Citations can live in your articles!

This is a demonstration project by Paul Gowder in conjunction with an article in the Northwestern Law Journal des Refusés criticizing the Bluebook regime of legal scholarship. Its purpose is to prove that we can fully automate citation information in electronic law review articles by embedding a computer-readable citation file into an article PDF. This works with any plain text citation format, which can be generated by, and read into, applications like Zotero (my personal favorite), EndNote, Papers, PaperPile, or many other options.

Please be aware that nothing is ever sent to any server with this application. It actually uses pure javascript in your web browser (that is, running on your computer) to embed and extract PDF data. Your privacy is completely protected. You can (probably) prove this to yourself by turning off your internet connection after this page has loaded and before you actually select your files. You can also look at the source code yourself.
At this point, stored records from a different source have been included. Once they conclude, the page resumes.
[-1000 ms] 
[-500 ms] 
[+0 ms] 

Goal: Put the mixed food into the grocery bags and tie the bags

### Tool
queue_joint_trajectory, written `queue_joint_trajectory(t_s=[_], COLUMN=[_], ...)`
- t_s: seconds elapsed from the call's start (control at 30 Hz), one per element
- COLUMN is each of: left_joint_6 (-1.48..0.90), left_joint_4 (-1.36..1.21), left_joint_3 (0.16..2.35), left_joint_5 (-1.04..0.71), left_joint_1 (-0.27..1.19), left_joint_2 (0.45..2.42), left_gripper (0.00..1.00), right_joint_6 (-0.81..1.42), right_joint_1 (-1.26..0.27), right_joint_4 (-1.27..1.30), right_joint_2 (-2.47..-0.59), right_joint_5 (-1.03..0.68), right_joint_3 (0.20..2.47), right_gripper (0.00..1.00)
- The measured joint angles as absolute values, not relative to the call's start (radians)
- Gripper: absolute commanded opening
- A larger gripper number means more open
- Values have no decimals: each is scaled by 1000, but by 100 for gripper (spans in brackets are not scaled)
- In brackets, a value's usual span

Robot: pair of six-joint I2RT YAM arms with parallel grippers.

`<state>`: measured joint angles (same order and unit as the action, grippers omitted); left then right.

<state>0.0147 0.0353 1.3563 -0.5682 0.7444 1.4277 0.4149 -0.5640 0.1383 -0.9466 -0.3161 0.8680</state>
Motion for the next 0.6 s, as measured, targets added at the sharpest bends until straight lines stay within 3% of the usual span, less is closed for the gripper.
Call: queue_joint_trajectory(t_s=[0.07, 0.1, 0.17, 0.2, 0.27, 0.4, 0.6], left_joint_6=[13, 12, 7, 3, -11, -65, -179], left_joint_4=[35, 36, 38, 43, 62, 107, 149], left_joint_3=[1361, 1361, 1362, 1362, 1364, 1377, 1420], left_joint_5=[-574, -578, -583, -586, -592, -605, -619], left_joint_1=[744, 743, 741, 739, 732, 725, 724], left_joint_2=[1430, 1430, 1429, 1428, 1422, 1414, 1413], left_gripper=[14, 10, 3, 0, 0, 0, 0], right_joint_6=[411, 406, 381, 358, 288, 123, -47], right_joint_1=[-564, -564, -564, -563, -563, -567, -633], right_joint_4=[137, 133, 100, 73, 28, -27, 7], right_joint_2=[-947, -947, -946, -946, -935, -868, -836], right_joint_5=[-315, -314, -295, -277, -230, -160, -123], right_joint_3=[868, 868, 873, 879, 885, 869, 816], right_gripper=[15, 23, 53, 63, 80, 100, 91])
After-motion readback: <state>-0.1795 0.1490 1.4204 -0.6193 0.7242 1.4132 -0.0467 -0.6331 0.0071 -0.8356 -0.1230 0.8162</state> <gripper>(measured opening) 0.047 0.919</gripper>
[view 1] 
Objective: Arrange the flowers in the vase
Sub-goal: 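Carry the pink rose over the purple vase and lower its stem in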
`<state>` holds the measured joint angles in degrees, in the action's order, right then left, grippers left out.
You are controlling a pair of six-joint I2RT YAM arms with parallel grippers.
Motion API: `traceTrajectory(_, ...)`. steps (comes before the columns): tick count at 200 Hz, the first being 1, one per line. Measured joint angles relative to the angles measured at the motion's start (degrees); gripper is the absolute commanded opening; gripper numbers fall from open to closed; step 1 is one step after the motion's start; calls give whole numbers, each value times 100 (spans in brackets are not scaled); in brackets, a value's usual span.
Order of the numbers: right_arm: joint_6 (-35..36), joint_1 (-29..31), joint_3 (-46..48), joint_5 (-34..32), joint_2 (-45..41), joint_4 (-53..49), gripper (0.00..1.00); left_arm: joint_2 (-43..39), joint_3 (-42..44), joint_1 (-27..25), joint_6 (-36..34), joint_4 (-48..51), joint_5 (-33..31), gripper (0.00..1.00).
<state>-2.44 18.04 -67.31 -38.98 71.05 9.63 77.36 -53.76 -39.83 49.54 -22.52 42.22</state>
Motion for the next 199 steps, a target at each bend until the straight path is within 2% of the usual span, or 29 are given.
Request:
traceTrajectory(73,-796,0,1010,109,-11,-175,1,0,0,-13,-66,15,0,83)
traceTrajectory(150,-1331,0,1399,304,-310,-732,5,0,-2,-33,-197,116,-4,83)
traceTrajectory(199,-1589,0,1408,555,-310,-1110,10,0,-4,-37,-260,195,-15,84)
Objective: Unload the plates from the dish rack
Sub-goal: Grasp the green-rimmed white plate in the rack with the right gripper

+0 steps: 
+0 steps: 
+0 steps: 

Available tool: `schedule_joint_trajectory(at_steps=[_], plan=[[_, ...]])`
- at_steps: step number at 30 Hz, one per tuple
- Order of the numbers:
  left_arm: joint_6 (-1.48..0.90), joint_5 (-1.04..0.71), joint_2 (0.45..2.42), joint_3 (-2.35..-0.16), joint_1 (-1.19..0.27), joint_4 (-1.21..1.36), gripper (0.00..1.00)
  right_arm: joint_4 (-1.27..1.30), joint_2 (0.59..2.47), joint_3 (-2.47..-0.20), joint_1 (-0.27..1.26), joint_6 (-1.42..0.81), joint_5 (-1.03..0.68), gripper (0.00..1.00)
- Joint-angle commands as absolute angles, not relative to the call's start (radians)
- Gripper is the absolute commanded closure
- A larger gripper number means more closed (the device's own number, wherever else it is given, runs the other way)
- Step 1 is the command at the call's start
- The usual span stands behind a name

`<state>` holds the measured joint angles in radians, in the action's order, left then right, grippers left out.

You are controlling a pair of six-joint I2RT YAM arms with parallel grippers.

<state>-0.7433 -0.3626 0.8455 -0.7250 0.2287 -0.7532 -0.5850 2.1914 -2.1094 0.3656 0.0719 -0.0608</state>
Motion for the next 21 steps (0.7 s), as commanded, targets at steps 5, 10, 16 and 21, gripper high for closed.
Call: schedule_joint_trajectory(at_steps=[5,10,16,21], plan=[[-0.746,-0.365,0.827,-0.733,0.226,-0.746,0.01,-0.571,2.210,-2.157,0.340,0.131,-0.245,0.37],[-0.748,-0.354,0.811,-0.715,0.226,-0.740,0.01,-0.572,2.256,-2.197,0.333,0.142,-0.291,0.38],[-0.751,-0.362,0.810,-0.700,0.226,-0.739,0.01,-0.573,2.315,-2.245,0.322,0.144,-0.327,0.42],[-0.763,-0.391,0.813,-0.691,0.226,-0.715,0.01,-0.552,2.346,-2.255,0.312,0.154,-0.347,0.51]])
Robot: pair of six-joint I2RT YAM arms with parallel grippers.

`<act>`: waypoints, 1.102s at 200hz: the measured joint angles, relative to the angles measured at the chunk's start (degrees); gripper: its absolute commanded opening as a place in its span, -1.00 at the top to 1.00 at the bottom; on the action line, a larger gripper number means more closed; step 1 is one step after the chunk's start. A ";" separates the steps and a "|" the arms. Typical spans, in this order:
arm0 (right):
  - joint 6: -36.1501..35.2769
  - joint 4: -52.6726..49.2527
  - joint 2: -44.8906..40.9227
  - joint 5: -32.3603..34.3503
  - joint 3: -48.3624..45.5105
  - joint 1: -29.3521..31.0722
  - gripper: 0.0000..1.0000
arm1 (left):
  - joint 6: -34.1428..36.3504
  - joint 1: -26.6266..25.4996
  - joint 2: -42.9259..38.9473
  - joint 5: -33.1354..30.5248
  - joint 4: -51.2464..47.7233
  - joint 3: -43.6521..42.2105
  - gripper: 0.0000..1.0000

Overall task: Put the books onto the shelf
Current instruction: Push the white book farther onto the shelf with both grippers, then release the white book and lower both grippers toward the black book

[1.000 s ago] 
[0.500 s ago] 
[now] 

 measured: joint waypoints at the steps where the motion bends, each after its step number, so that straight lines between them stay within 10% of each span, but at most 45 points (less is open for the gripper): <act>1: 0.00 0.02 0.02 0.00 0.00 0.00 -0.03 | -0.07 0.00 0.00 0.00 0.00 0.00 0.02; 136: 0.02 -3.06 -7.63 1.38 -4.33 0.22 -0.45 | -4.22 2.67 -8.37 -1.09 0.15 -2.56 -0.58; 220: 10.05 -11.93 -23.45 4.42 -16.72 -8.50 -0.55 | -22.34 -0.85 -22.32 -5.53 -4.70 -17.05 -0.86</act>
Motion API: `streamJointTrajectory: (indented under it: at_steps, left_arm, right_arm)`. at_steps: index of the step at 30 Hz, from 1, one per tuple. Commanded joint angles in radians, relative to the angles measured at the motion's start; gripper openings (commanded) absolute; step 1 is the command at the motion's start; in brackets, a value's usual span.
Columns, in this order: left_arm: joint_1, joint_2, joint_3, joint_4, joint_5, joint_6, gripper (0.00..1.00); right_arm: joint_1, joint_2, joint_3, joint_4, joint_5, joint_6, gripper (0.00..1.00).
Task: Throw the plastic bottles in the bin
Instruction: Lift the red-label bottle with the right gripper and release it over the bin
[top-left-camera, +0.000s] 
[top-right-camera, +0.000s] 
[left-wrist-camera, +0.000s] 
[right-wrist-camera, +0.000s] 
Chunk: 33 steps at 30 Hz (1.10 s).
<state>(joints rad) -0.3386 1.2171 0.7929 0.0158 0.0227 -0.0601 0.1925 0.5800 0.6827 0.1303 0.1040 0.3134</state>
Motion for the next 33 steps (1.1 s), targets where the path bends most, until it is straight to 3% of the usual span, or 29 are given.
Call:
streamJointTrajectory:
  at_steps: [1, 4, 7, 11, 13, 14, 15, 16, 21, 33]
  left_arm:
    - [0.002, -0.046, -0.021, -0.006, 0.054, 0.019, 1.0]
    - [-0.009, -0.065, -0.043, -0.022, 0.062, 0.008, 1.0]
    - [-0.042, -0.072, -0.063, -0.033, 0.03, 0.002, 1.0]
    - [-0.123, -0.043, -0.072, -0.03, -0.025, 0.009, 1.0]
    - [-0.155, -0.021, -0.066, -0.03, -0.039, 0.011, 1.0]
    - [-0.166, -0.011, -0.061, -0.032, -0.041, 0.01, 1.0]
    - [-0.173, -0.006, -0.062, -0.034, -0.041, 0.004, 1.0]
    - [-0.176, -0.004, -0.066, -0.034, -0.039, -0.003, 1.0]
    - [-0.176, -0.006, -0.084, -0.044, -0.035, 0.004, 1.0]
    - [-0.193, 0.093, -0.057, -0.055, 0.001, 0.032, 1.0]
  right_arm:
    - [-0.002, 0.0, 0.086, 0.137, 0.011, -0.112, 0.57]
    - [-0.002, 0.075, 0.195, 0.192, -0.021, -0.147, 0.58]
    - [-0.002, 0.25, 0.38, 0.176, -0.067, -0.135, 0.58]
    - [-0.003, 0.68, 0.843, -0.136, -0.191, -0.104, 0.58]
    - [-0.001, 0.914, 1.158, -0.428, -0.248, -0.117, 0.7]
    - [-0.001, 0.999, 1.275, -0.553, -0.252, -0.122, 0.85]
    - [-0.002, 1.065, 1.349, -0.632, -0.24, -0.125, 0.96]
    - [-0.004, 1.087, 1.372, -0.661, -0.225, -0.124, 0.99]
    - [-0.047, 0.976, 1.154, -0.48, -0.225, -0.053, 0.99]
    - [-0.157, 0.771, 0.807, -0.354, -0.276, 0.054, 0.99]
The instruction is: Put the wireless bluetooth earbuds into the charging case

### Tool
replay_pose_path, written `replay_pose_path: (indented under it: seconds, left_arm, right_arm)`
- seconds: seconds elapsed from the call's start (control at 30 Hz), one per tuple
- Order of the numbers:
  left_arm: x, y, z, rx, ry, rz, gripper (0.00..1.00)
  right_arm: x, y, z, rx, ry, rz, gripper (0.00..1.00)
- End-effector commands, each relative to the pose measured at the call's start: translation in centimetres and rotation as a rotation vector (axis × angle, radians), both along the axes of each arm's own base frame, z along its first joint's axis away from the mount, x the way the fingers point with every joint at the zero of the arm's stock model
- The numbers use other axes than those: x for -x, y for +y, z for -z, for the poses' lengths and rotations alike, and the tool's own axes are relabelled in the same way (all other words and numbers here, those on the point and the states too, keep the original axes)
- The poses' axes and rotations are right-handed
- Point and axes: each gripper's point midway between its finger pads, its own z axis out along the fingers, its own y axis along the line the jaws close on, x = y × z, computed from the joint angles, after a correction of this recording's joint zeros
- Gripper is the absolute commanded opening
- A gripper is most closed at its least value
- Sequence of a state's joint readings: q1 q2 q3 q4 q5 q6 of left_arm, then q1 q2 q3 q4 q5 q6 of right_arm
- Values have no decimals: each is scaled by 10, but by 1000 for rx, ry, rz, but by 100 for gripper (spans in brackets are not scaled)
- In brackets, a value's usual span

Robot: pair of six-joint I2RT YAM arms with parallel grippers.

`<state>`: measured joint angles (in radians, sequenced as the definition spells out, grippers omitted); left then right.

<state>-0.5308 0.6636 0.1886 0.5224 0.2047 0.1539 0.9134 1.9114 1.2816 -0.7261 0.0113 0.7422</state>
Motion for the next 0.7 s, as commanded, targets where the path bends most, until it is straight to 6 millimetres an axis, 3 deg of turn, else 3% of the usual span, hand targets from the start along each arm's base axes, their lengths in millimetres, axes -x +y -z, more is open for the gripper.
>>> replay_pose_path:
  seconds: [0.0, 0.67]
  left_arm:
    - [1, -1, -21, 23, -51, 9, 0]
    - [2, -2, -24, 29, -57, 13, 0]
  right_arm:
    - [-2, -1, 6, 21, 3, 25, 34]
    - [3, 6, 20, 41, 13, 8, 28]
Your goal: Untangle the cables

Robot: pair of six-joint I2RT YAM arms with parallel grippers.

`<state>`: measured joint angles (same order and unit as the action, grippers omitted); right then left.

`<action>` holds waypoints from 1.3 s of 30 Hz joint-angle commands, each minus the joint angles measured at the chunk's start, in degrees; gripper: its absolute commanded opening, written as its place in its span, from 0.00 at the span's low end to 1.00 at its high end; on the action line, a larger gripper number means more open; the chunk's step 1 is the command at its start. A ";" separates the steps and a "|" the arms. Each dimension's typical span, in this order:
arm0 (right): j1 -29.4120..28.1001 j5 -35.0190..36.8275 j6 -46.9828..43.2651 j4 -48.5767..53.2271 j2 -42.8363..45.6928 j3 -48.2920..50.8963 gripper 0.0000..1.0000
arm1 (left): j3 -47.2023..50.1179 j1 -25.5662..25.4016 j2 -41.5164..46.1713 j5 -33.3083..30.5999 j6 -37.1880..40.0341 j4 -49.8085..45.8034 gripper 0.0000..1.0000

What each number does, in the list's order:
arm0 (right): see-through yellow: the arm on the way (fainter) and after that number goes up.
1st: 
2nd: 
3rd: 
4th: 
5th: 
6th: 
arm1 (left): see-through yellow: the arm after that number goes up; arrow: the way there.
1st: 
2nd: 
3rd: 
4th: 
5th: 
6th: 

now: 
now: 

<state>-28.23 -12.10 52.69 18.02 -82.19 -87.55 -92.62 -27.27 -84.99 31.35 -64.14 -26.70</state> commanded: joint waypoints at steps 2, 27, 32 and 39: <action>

Also, please be patient if this lags a bit. This sort of thing is pretty demanding on web browsers!

Waiting for user input...


Embed Citation Data Into PDF

Select a citation file in any plain text format (CSL JSON, RIS, BiTeX, etc.)

Select the PDF file to embed it into.

After selecting both files, your browser should prompt you to accept a download (or maybe just automatically do it). That download will be a PDF file with your data embedded. If this broke, hit reload to try again.


Get Citation Data Out of PDF

Just select a PDF file with citation metadata embedded by this application. Then say yes if your browser asks for permission to download a file. You'll get out the file that you (or someone else) put in via this application.